Şirkin mantıklı ve akılcı bir dayanağı olmadığı oldukça açıktır. Bir kimse düşünüp taşınıp, Allah'tan başka ilahlar olduğuna karar verip de şirk koşmaya başlamaz. Düşünüp aklıyla, vicdanıyla muhasebe yaptığında; Allah'tan başka ilah olmadığını ve olamayacağını apaçık görür ve anlar. Lakin, buna rağmen çoğunluğu, bu gerçeği fark etmiş olmanın gerektirdiği düşünce ve davranış biçimden çok uzaktır.

Bu gerçeği akıl ve mantık kabul ettiği halde, uymamak ve farklı yollar benimsemek birtakım duygusal etkenlerin akla ve mantığa baskın çıkmasından, bunları örtmesinden kaynaklanır. Bunlar, "duygusallık" ya da "romantizm" ya da “aşk” olarak tanımlanabilir.

İnsanın doğru düşünmesi ve doğru hareket edebilmesi ancak aklını kullanması sayesinde olur. Kuran'ın pek çok ayetinde, müminlerin akıllarını kullanarak önemli gerçekleri kavradıkları, müşriklerin, kafirlerin ise akıllarını kullanmadıkları ve bu yüzden içinde bulundukları duruma düştükleri anlatılır. Bunun en önemli sebeplerinden birisi müşriklerin yalnızca duygularının etkisinde hareket etmeleridir.

Aklın perdelenmesine sebep olan duygusallık insanı şeytanın bütün telkinlerine açık hale getirir ve onun oyuncağı yapar. Şeytan duygusallık silahıyla müşrikleri dilediği gibi yönlendirip her türlü sapkınlığa sürükleyebilir.
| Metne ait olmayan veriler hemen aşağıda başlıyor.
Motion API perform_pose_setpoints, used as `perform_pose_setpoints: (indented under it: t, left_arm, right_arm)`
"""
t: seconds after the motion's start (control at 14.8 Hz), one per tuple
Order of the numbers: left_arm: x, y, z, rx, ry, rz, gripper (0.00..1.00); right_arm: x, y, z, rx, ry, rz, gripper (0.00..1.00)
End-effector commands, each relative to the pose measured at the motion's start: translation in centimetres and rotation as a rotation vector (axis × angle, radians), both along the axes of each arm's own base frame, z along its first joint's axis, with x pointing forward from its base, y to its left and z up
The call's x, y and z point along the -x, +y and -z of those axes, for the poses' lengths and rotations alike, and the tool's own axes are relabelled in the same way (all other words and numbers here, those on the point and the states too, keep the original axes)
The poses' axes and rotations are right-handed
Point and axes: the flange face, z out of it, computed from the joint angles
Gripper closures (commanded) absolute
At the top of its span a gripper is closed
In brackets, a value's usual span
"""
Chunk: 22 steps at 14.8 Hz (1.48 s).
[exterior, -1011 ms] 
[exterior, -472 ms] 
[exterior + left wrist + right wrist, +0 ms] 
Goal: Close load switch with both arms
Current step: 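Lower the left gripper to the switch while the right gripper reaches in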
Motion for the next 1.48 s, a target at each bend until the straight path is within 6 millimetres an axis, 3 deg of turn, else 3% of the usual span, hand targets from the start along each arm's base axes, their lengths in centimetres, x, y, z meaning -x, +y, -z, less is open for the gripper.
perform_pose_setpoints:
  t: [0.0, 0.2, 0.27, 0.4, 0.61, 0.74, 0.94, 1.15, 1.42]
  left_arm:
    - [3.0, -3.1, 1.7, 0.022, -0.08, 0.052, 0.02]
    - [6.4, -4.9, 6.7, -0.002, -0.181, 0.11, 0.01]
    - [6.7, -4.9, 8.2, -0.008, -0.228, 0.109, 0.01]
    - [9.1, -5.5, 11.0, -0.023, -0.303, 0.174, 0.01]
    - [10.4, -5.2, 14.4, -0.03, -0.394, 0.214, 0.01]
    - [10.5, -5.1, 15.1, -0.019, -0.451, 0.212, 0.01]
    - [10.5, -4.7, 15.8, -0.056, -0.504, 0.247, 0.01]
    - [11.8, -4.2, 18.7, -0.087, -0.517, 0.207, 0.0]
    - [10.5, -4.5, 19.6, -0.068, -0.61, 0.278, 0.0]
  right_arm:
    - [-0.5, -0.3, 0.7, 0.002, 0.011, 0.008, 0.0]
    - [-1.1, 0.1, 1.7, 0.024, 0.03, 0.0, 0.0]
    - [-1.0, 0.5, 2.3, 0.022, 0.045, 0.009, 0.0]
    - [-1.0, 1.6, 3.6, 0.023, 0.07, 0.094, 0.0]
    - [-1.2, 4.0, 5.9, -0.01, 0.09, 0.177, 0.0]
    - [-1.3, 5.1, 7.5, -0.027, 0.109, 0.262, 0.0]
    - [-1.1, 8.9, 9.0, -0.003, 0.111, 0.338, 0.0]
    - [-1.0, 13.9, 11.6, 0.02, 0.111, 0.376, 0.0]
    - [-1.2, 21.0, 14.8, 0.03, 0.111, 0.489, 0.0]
İnsana yaratılıştan verilmiş olan sevgi, Allah'ın rızasını kazanması, Allah yolunda kullanması için verilmiştir. Ancak bu duygu Kuran'da tarif edilen şekilde yaşanmazsa, şeytani yönde bir itici güç oluştururlar. Şirkin ortaya çıkışı da bu sevginin veriliş amacından saptırılıp yanlış yönlendirilmesiyle olur. Bu duygu rahmani veya şeytani doğrultuda yönlendirilebilirler:

Rahmani tarafa yönlendirildiklerinde insanı imana, ihlasa, Allah'a götürürken, şeytani yöne çevrildiklerinde şirke ve pisliğe sürüklerler. Çünkü kişi, Allah'a ve O'nun istediği yöne yöneltmesi, karşılığını Allah'tan beklemesi gereken bu tür hisleri başkalarına yöneltince ilahlık vasfını da onlara yüklemiş olur. Dolayısıyla, Allah'ı bırakıp da Allah'ı sever gibi sevdiği kişiyi ya da Allah'ı unutup da kendisinden yardım beklediği kimseyi ilahlaştırmış olur.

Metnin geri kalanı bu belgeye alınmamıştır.